6. １個若しくはそれ以上の幹細胞が、被験体がこうした移植を必要とする場合に被験体に移植される、請求項４に記載の方法。
7. ＴＰＯ模倣化合物がｒｈＴＰＯおよびｒｈＩＬ−１１の１種若しくはそれ以上に関して低下された免疫原性を有する、請求項１および２に記載の方法。
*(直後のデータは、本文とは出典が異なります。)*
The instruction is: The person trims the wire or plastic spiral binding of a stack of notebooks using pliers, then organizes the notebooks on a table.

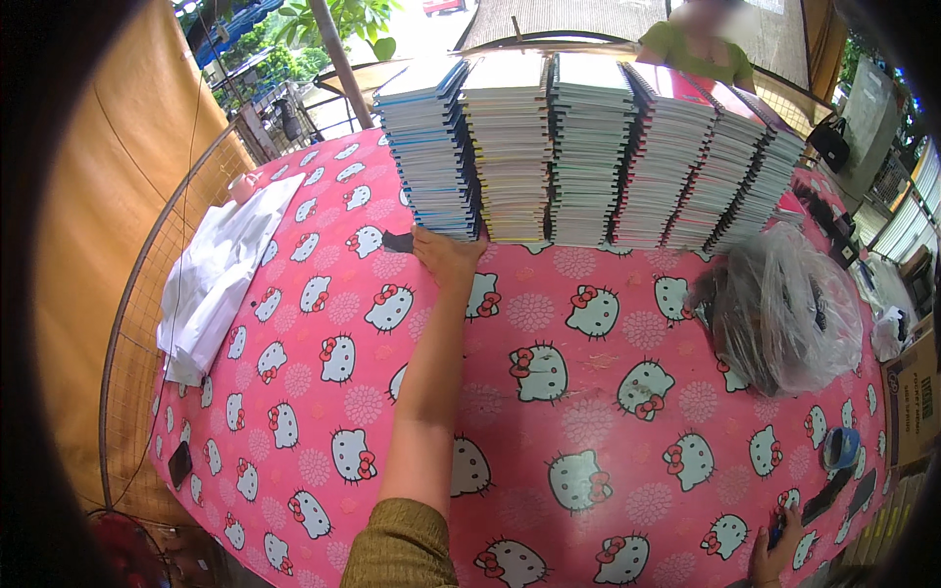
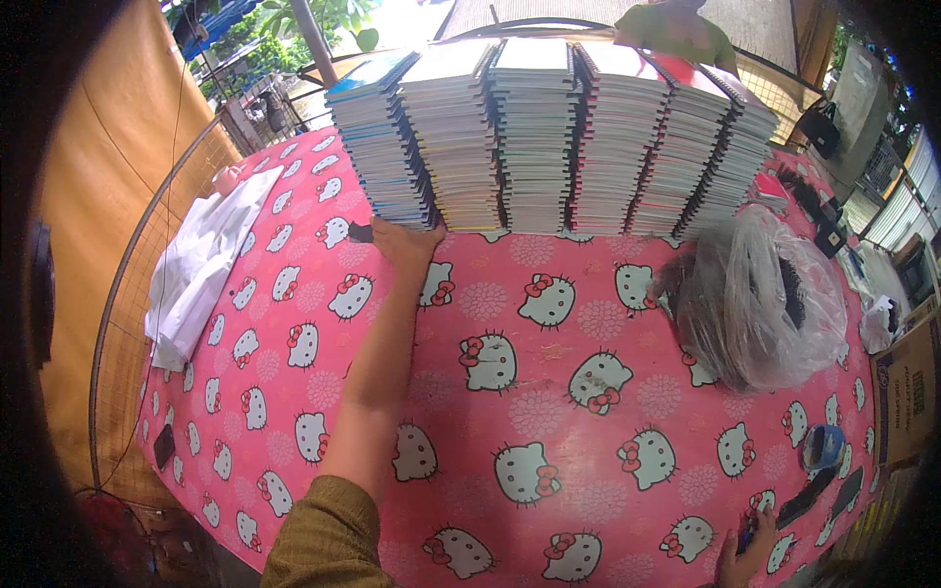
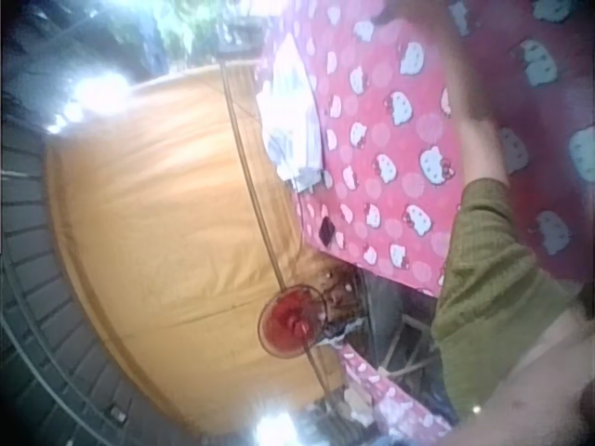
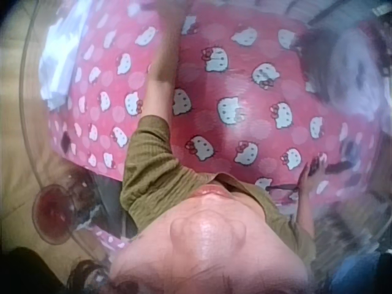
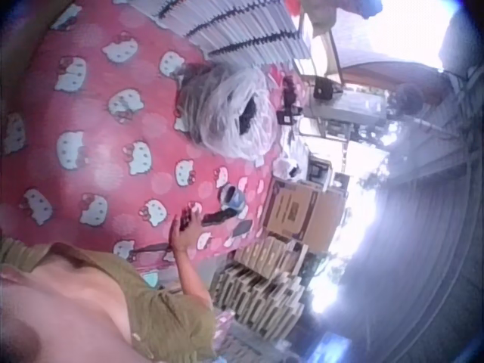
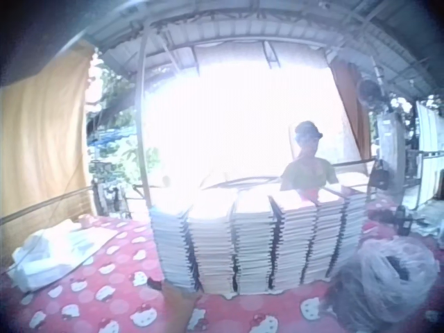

8. ＴＰＯ模倣化合物が、ｒｈＴＰＯおよびｒｈＩＬ−１１の１種若しくはそれ以上に関して改善されたＰＫプロファイルを有する、請求項１および２に記載の方法。
9. 被験体にＴＰＯ模倣化合物を投与する段階；
   骨髄内の幹細胞集団の拡張を高める段階、および／若しくは末梢循環中の幹細胞を動員する段階；ならびに
   骨髄幹細胞の１個若しくはそれ以上または末梢循環中の幹細胞の１個若しくはそれ以上を収集する段階；ならびに
   １個若しくはそれ以上の収集した幹細胞を被験体に移植する段階
   を含んでなる、被験体における幹細胞の再注入後の生着までの時間の短縮方法。
10. 被験体にＴＰＯ模倣化合物を投与する段階；
    骨髄内の幹細胞集団の拡張を高める段階、および／若しくは末梢循環中の幹細胞を動員する段階；ならびに
    骨髄幹細胞の１個若しくはそれ以上または末梢循環中の幹細胞の１個若しくはそれ以上を収集する段階；ならびに
    １個若しくはそれ以上の収集した幹細胞を被験体に移植する段階
    を含んでなる、遅延された一次生着の発生率の低下方法。
11. ＴＰＯ模倣化合物を被験体に投与する段階；
    骨髄内の幹細胞集団の拡張を高める段階、および／若しくは末梢循環中の幹細胞を動員する段階；ならびに
    骨髄幹細胞の１個若しくはそれ以上または末梢循環中の幹細胞の１個若しくはそれ以上を収集する段階；ならびに
    １個若しくはそれ以上の収集した幹細胞を被験体に移植する段階
    を含んでなる、血小板産生の二次失敗の発生率の低下方法。
12. ＴＰＯ模倣化合物を被験体に投与する段階；
    骨髄内の幹細胞集団の拡張を高める段階、および／若しくは末梢循環中の幹細胞を動員する段階；ならびに
    骨髄幹細胞の１個若しくはそれ以上、または末梢循環中の幹細胞の１個若しくはそれ以上を収集する段階；ならびに
    １個若しくはそれ以上の収集した幹細胞を被験体に移植する段階
    を含んでなる、被験体における幹細胞の再注入後の血小板および／若しくは好中球生着の時間の短縮方法。